*** Begin section ***

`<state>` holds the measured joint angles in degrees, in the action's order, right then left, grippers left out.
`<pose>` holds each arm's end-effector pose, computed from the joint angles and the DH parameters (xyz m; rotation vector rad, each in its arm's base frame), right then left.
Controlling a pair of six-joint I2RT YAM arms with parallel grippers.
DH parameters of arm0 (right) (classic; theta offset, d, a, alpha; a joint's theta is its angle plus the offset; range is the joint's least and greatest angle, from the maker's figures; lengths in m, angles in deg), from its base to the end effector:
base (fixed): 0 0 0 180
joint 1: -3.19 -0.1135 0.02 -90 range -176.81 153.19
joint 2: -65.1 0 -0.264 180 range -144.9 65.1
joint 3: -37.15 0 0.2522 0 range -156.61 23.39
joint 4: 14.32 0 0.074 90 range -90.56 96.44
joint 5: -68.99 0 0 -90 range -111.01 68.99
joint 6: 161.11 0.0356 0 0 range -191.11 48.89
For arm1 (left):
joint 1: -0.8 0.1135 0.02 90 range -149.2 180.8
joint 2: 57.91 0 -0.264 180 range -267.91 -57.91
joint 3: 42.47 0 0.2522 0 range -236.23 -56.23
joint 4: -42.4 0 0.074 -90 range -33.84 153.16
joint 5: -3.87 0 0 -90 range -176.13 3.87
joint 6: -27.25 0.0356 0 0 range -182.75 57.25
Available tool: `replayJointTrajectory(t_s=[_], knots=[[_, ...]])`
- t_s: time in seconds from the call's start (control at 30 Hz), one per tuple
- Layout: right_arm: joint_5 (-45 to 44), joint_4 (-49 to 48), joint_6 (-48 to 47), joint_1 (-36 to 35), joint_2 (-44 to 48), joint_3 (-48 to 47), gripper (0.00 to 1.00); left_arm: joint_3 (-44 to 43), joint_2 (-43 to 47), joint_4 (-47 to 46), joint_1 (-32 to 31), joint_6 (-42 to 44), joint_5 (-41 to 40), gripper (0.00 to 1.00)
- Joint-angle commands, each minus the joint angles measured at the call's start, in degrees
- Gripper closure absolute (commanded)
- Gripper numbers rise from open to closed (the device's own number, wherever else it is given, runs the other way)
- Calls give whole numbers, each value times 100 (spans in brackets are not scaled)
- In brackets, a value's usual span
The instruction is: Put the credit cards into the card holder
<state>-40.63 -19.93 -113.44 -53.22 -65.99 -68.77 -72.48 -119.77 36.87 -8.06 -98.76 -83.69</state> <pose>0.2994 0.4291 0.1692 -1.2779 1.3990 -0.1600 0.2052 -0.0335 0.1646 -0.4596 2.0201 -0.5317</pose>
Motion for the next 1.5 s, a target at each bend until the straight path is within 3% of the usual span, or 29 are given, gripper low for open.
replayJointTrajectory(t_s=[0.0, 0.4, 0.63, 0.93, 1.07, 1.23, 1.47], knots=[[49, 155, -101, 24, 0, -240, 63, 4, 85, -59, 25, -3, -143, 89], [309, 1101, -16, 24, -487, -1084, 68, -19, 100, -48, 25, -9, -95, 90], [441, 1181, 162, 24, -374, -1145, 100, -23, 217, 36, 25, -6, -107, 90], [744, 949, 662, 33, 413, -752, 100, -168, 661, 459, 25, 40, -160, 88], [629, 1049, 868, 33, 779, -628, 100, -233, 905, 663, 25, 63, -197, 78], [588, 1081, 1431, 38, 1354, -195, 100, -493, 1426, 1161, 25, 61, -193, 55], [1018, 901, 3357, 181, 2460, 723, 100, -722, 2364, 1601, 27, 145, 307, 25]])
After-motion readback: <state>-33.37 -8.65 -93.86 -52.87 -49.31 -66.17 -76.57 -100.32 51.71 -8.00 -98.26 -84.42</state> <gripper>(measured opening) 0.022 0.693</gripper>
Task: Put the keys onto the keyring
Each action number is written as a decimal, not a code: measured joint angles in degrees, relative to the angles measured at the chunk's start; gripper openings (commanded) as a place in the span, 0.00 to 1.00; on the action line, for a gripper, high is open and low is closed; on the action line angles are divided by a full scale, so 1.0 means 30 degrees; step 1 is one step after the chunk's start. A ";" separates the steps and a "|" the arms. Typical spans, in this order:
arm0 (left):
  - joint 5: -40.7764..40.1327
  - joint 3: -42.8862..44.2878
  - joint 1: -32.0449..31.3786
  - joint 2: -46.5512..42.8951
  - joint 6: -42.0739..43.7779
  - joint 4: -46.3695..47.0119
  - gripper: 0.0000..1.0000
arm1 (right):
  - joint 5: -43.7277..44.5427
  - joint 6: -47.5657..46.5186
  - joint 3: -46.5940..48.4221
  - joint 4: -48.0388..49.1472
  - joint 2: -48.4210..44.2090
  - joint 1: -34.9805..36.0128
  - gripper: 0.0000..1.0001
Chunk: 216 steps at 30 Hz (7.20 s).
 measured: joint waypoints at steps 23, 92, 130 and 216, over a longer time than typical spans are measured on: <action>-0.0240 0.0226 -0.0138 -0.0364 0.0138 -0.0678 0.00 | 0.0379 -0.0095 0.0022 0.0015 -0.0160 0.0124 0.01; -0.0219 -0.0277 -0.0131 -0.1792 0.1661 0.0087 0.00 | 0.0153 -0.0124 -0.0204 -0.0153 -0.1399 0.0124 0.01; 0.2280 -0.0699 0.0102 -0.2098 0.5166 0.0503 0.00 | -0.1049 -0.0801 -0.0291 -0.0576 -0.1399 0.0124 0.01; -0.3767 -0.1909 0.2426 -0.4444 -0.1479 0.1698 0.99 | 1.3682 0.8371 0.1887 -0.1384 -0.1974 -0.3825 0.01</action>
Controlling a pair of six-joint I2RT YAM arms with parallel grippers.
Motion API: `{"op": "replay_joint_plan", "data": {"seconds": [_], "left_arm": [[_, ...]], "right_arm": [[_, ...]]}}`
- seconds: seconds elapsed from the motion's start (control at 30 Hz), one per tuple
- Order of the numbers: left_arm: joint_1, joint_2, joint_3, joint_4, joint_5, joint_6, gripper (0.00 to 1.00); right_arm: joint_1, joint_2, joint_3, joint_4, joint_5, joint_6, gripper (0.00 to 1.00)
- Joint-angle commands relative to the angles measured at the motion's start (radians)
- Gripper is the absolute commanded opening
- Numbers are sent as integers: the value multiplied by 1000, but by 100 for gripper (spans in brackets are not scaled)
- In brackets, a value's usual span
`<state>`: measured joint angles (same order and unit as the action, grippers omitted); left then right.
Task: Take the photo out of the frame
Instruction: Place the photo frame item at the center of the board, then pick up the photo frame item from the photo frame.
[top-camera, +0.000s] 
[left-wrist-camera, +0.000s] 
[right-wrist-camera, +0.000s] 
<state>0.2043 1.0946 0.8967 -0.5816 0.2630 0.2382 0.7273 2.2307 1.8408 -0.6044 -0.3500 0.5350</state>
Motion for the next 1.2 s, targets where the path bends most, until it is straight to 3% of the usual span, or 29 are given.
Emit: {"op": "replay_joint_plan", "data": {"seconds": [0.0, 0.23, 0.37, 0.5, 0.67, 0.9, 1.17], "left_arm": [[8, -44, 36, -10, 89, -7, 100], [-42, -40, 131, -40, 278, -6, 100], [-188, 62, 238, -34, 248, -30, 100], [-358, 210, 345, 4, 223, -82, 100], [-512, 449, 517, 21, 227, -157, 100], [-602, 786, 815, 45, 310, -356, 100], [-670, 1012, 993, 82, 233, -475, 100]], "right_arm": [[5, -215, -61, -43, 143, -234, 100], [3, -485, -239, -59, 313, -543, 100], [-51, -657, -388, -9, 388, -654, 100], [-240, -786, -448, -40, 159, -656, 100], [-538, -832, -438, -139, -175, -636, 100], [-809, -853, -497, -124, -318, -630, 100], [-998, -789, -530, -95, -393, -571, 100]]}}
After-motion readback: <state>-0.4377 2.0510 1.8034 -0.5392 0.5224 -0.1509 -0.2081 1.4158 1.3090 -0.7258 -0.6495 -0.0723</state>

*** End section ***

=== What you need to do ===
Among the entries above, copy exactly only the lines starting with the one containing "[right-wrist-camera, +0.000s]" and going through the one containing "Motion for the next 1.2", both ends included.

=== Answer section ===
[right-wrist-camera, +0.000s] 
<state>0.2043 1.0946 0.8967 -0.5816 0.2630 0.2382 0.7273 2.2307 1.8408 -0.6044 -0.3500 0.5350</state>
Motion for the next 1.2 s, targets where the path bends most, until it is straight to 3% of the usual span, or 29 are given.

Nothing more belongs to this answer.